**Action item**
Each line of the listing that includes the string "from" needs to be located and copied.

**Dataset excerpt**
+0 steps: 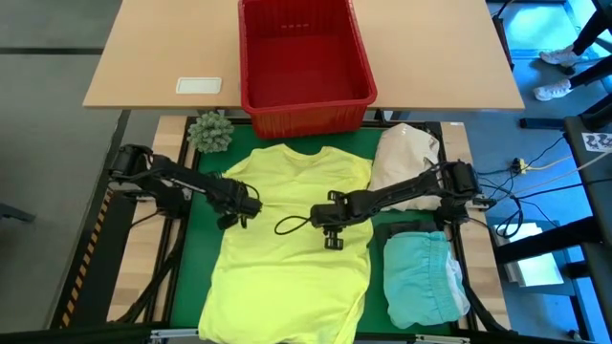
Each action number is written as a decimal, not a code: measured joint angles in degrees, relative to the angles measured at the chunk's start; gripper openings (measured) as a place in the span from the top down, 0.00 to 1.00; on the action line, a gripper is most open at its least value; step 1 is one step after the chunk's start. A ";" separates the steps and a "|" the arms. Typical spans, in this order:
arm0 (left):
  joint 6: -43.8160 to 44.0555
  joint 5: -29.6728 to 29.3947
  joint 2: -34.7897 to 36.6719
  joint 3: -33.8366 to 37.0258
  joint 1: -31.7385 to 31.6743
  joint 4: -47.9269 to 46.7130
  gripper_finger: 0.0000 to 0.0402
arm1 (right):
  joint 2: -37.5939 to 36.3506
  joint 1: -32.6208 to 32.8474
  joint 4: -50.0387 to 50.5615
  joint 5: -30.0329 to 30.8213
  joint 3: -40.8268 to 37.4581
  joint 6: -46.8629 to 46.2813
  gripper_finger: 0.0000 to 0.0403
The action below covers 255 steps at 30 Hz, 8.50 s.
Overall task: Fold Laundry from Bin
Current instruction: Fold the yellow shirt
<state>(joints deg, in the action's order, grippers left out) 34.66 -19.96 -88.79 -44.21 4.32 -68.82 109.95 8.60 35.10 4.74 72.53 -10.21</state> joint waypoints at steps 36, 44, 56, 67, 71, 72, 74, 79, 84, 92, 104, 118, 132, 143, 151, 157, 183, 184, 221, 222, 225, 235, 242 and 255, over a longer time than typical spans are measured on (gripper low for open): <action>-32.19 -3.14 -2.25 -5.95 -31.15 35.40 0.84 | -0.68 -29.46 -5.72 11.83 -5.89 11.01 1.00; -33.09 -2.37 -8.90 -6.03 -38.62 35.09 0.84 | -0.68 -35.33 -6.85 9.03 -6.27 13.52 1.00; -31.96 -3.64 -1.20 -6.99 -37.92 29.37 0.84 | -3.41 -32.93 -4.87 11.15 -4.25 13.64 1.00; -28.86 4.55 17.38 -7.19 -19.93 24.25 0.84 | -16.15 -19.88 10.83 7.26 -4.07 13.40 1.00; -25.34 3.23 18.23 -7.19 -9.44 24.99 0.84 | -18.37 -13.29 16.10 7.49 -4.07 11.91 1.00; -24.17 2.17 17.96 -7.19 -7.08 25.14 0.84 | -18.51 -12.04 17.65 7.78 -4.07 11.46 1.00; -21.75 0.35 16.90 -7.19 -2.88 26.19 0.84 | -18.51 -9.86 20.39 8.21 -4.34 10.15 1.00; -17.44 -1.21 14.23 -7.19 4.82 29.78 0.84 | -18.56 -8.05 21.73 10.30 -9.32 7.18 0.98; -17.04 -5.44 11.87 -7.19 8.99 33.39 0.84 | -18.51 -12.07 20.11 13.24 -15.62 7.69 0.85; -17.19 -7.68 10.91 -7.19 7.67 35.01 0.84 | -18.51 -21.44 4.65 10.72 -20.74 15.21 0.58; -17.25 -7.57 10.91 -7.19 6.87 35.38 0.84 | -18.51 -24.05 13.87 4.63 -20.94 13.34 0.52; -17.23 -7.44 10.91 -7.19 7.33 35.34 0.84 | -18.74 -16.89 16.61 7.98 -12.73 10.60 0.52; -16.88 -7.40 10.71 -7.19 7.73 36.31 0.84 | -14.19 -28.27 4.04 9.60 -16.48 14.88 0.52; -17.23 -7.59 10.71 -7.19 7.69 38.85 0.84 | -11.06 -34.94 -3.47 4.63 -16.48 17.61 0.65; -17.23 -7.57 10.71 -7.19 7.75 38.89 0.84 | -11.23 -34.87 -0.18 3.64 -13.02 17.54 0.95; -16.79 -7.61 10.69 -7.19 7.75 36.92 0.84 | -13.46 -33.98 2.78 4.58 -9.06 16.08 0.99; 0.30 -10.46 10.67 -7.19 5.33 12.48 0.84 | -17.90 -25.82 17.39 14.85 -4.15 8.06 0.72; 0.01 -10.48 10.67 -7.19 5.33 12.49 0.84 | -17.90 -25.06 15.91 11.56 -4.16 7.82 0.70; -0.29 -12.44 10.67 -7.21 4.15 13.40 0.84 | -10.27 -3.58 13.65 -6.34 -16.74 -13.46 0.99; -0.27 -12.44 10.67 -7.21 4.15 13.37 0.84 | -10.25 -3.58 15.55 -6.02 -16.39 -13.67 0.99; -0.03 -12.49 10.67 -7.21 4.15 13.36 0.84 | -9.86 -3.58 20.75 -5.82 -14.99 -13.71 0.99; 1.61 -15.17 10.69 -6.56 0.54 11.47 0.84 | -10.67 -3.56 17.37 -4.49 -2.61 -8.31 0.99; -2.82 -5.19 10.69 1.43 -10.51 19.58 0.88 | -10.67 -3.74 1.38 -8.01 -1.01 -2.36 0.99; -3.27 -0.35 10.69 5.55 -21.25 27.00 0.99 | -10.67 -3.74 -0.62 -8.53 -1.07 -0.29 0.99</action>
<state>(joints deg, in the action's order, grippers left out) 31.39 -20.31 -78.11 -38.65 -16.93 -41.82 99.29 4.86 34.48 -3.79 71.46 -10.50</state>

**Solution**
Each action number is written as a decimal, not a code: measured joint angles in degrees, relative to the angles measured at the chunk's start; gripper openings (measured) as a place in the span from the top down, 0.00 to 1.00; on the action line, a gripper is most open at its least value; step 1 is one step after the chunk's start. A ";" separates the steps and a "|" the arms. Typical spans, in this order:
Overall task: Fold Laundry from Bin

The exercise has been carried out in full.